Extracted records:
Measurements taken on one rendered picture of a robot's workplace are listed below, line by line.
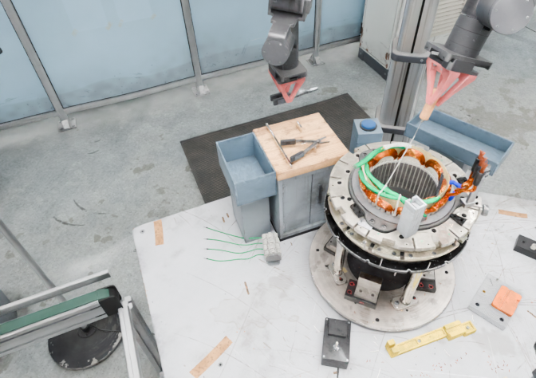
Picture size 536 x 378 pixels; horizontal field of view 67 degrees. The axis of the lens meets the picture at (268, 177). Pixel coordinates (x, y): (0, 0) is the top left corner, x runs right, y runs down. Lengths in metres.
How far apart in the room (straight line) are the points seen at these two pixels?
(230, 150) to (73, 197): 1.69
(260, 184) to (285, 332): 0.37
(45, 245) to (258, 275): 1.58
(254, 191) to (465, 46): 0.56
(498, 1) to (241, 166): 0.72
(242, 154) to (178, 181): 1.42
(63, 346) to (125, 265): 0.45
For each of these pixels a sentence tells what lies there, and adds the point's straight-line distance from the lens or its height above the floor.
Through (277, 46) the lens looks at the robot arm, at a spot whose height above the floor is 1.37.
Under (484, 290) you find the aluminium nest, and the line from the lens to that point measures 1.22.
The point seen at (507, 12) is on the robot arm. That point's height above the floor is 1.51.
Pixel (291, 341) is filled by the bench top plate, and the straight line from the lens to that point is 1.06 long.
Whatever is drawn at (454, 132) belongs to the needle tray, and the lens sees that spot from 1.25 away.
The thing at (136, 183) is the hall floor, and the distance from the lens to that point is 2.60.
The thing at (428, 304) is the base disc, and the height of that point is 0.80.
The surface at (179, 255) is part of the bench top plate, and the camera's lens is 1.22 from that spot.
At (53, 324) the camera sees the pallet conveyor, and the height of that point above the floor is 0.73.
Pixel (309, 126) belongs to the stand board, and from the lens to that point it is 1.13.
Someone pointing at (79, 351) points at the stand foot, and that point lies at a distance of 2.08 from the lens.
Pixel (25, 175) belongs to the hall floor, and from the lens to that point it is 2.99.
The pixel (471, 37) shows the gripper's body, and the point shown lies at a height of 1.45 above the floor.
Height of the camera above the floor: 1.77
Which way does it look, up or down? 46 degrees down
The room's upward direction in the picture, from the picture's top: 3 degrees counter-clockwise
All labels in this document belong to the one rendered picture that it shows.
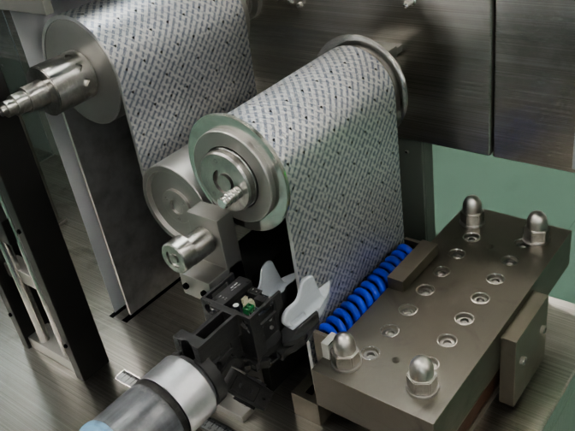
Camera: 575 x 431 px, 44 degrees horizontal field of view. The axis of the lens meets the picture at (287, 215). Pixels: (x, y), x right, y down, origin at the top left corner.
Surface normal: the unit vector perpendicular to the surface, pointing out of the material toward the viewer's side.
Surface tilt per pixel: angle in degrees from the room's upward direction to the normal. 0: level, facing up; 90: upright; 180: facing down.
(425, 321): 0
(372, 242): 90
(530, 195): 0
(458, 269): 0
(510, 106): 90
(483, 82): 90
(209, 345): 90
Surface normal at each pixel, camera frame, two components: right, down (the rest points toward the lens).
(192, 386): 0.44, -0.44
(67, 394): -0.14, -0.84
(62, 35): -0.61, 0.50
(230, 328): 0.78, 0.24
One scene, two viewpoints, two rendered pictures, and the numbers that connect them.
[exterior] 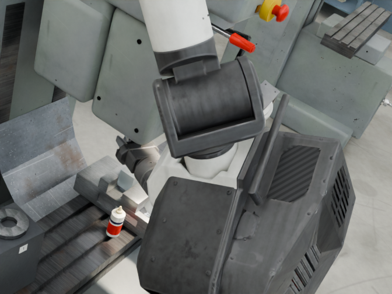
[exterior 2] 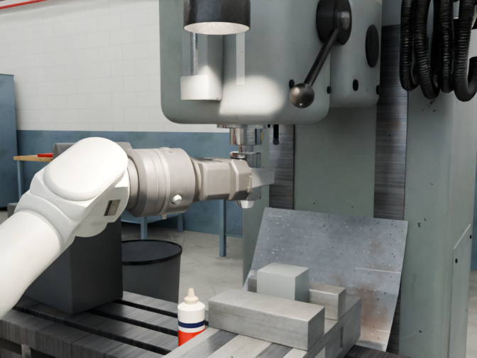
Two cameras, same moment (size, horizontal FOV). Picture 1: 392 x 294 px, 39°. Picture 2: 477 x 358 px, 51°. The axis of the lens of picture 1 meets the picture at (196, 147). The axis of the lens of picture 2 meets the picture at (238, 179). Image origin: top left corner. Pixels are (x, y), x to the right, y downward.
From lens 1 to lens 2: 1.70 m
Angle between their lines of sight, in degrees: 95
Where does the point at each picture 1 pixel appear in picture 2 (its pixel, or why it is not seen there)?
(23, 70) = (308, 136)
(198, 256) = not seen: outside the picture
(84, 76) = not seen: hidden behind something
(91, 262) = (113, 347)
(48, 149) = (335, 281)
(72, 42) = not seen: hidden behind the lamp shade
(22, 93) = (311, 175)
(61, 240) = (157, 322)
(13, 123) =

__Exercise objective__.
An answer that restates all the entries exactly and drops the images is what is needed.

__Response below__.
Measurements taken on one rendered picture of a robot's workplace are listed below, line by line.
Picture size 536 x 378 pixels; horizontal field of view 67 degrees. The axis of the lens meets the picture at (268, 177). Pixel coordinates (x, y): (0, 0) is the top left corner, x runs right, y runs down. Lengths in metres.
How far apart in the room (straight line) are the points seen at these two pixels?
(230, 150) to (73, 197): 1.69
(260, 184) to (285, 332): 0.37
(45, 245) to (258, 275): 1.58
(254, 191) to (465, 46): 0.56
(498, 1) to (241, 166): 0.72
(242, 154) to (178, 181): 1.42
(63, 346) to (125, 265): 0.45
For each of these pixels a sentence tells what lies there, and adds the point's straight-line distance from the lens or its height above the floor.
Through (277, 46) the lens looks at the robot arm, at a spot whose height above the floor is 1.37.
Under (484, 290) you find the aluminium nest, and the line from the lens to that point measures 1.22.
The point seen at (507, 12) is on the robot arm. That point's height above the floor is 1.51.
Pixel (291, 341) is filled by the bench top plate, and the straight line from the lens to that point is 1.06 long.
Whatever is drawn at (454, 132) belongs to the needle tray, and the lens sees that spot from 1.25 away.
The thing at (136, 183) is the hall floor, and the distance from the lens to that point is 2.60.
The thing at (428, 304) is the base disc, and the height of that point is 0.80.
The surface at (179, 255) is part of the bench top plate, and the camera's lens is 1.22 from that spot.
At (53, 324) the camera sees the pallet conveyor, and the height of that point above the floor is 0.73.
Pixel (309, 126) belongs to the stand board, and from the lens to that point it is 1.13.
Someone pointing at (79, 351) points at the stand foot, and that point lies at a distance of 2.08 from the lens.
Pixel (25, 175) belongs to the hall floor, and from the lens to that point it is 2.99.
The pixel (471, 37) shows the gripper's body, and the point shown lies at a height of 1.45 above the floor.
Height of the camera above the floor: 1.77
Which way does it look, up or down? 46 degrees down
The room's upward direction in the picture, from the picture's top: 3 degrees counter-clockwise
All labels in this document belong to the one rendered picture that it shows.
Camera: 575 x 431 px, 44 degrees horizontal field of view. The axis of the lens meets the picture at (287, 215). Pixels: (x, y), x right, y down, origin at the top left corner.
Surface normal: the unit vector perpendicular to the surface, pointing out of the material toward the viewer's side.
Surface tilt per pixel: angle in degrees from the room's upward direction to the normal. 0: level, facing up; 90: upright; 180: facing down.
(425, 321): 0
(372, 242): 90
(530, 195): 0
(458, 269): 0
(510, 106): 90
(483, 82): 90
(209, 345): 90
Surface normal at each pixel, camera frame, two components: right, down (the rest points toward the lens).
(192, 386): 0.44, -0.44
(67, 394): -0.14, -0.84
(62, 35): -0.61, 0.50
(230, 328): 0.78, 0.24
One scene, two viewpoints, two rendered pictures, and the numbers that connect them.
[exterior] 
[exterior 2] 
Two cameras, same moment (size, horizontal FOV). Picture 1: 392 x 294 px, 39°. Picture 2: 477 x 358 px, 51°. The axis of the lens of picture 1 meets the picture at (196, 147). The axis of the lens of picture 2 meets the picture at (238, 179). Image origin: top left corner. Pixels are (x, y), x to the right, y downward.
From lens 1 to lens 2: 1.70 m
Angle between their lines of sight, in degrees: 95
Where does the point at each picture 1 pixel appear in picture 2 (its pixel, or why it is not seen there)?
(23, 70) = (308, 136)
(198, 256) = not seen: outside the picture
(84, 76) = not seen: hidden behind something
(91, 262) = (113, 347)
(48, 149) = (335, 281)
(72, 42) = not seen: hidden behind the lamp shade
(22, 93) = (311, 175)
(61, 240) = (157, 322)
(13, 123) =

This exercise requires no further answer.